Between sausage and doner kebab


After weeks of dillydallying, Lars Ostermeier, a Berliner friend, had made up his mind to visit his advisor Reinhard Kreissl at the Institute for the Sociology of Law and Criminology, in Vienna. He said I was also invited by his professor and the host was expecting that I would cook something Pakistani for them at least once. I agreed and booked a flight from Tegel Airport, Berlin, to Vienna International for a Friday. 


Thanks to the Schengen visa system, there are no immigration officers to deal with if you are coming from Berlin. Outside, I remembered the general advice to avoid the pricey means of transport set up for tourists but it was difficult to figure out the normal train (S-Bahn) to Mitte (city centre in German-speaking countries) and, somehow, the pricey train service CAT (city-airport train) was readily visible and available. I bought a return ticket. Upon entering the train, the feeling of smooth luxury removes any regrets about splurging in the mind of the tourist. There are sleek flat panels bilingual displays keeping the passengers updated with the latest events in the world of politics mingled with regular doses of advertisements. Outside, the green pastures and fields are dotted with greenhouses but the train moves so fast that soon the buildings of the city dominate the landscape. Within 16 minutes, the journey from the airport terminal to the city centre is over. 


At around 8 in the morning, I am out of the central station and standing on a footpath, looking at the grey rooftop of an old building with pigeons matching the colours of the roof tiles. The shops are still closed and there are not many people around. Either everybody has gone to their offices or they will all come out in half an hour and the mass transit system will prove reliable and efficient. I take another train to Schwedenplatz, which is the nearest station to the professor's flat. Out of the underground station, I encounter a throng of trams ready to rumble this way or that. Life is already recovering from the early morning slumber. I use a phone booth to inform my hosts about my arrival and hang around to wait for their arrival. 


After placing my rucksack in the house, Lars and I are roaming around the tourist-packed areas Hofburg Palace. The palace was the seat of Hasburgs Empire for more than seven centuries. The architectural style varies from medieval to gothic to art nouveau, depending on the century in which a specific part of the palace was added. There are private collections of the imperial family on display. Soon, I was overwhelmed by the sheer exaggeration of everything around. The uncountable number of silver spoons from the royal crockery to every ostentatious bit of the dresses of queens and princesses did not inspire a lot of emulative desire. Being a post-lapsarian urbanite, I wanted something cynically self-destructive. After photographing the statues of horses with kings on them, I asked Lars to take me to somewhere contemporary. Munching on a traditional horsemeat Viennese sausage, he thought for a while and then suggested MUMOK (Museum Moderner Kunst / Museum of Modern Art). 


MUMOK had everything post-modern I had been looking for in a modern Western city. An exhibition was on in which the artist had hung typed paintings on the walls. The typed words on the paintings were recipes on creating art or enigmatic phrases. One recipe that stayed in my mind for a very long time involved driving nails through mirrors. Lars was getting jittery about his presentation to his research team so he left me with the art pieces. There was a set of headphones near an installation. I put the headphones on. It was a recording of the artist describing another recipe to create art in a sleep-inducing monotone. Soon I was asleep in the middle of two art installations because of the travel fatigue. I woke up after a while because of the intensity of the gazes of two old art patrons who were looking at me as if I was part of the installation.

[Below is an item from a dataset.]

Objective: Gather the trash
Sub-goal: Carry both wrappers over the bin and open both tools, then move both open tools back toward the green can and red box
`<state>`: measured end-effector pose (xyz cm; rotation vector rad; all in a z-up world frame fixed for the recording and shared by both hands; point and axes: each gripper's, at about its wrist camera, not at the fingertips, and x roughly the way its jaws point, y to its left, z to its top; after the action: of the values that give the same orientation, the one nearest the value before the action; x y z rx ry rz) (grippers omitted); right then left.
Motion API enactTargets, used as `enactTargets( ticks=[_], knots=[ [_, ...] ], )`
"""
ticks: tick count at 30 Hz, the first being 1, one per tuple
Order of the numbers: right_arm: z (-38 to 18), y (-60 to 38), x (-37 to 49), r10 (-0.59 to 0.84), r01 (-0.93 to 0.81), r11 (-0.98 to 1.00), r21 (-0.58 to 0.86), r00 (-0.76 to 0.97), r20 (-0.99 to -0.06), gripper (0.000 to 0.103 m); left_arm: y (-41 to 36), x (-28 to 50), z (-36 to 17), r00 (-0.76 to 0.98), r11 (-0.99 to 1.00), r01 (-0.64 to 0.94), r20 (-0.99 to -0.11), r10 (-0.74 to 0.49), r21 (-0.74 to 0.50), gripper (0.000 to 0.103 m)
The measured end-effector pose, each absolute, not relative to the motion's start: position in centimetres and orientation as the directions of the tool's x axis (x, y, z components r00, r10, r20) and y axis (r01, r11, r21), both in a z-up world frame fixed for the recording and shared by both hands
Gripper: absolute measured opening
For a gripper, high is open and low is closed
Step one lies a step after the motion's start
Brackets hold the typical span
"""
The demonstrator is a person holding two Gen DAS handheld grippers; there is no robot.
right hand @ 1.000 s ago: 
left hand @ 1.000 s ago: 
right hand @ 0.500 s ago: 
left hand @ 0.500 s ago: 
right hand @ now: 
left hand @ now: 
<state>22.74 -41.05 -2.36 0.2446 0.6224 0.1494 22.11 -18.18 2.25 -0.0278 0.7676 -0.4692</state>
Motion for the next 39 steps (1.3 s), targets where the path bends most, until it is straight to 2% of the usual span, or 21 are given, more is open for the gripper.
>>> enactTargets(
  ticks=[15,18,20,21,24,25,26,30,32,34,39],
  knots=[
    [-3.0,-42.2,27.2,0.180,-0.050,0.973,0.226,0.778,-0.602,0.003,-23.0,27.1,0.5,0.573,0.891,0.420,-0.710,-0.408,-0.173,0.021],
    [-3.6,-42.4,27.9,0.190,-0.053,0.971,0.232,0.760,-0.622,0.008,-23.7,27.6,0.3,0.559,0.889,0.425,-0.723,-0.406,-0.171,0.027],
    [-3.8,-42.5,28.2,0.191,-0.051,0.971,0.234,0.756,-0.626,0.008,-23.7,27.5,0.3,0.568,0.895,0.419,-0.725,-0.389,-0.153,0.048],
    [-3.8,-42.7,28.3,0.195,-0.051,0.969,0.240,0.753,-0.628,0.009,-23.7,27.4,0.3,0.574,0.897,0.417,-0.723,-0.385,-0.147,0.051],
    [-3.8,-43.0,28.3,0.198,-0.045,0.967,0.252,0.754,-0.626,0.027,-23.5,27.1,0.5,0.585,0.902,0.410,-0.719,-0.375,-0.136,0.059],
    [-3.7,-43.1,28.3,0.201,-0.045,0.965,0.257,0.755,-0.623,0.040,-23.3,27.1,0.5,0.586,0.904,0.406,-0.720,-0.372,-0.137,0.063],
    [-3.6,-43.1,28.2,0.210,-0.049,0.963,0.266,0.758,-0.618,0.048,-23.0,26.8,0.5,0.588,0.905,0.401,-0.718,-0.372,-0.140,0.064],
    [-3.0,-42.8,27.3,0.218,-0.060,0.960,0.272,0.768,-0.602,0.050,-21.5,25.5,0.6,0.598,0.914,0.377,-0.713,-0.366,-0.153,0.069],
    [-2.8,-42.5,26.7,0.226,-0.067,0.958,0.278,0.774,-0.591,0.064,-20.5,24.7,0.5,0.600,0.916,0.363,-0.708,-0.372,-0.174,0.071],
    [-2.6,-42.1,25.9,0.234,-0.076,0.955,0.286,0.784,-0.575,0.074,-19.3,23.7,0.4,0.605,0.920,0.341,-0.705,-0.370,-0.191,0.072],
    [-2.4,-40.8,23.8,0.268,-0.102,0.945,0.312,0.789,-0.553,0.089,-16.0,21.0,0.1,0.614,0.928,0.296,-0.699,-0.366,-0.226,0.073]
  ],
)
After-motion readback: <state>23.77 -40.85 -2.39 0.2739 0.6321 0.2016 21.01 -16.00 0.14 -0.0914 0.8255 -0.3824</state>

I shuffled out to look for some caffeinated beverage to wake myself up. I was also planning to visit the house of Sigmund Freud but I gave up on tourism for the day. 


The next day was reserved for Freud. His house, where he lived and practiced almost all his life, has been turned into a museum and it is worth a visit. It is interesting to note that Freud's museum is near Turkenstrasse (literally "the street of the Turks") because Freud believed psychoanalysis would not apply to or work for patients outside the West (this has been documented by Slavoj Zizek in his book The Sublime Object of Ideology). 


I was also relieved to find out that right opposite to the well-kept Sigmund Freud Museum is a shop of second-hand clothes and other items. It was also quite heartening that Sigmund Freud is earning a good posthumous income and every visit to his house costs 7 Euros. During his life, his field of study was mocked at as a Jewish science and he had to run from the Nazis to England. He took the original psychoanalytical couch to London too. Now the museum in Vienna has a replica on display. Some personal items are still very intriguing. The halls and rooms of the house in which Freud used to practice remind the visitors of the times long gone. I left the museum and walked back to the city centre to enjoy a lunch of Turkish doner kebabs. After all, the German name of Austria is Osterreich, the Eastern Empire. After tasting the Turkish doner kebab, I realised why some conservatives were worried that the traditional Viennese cuisine (the sausage) was threatened by the kebab. Now it was time to unleash the Kashmiri Chicken curry on the Viennese too.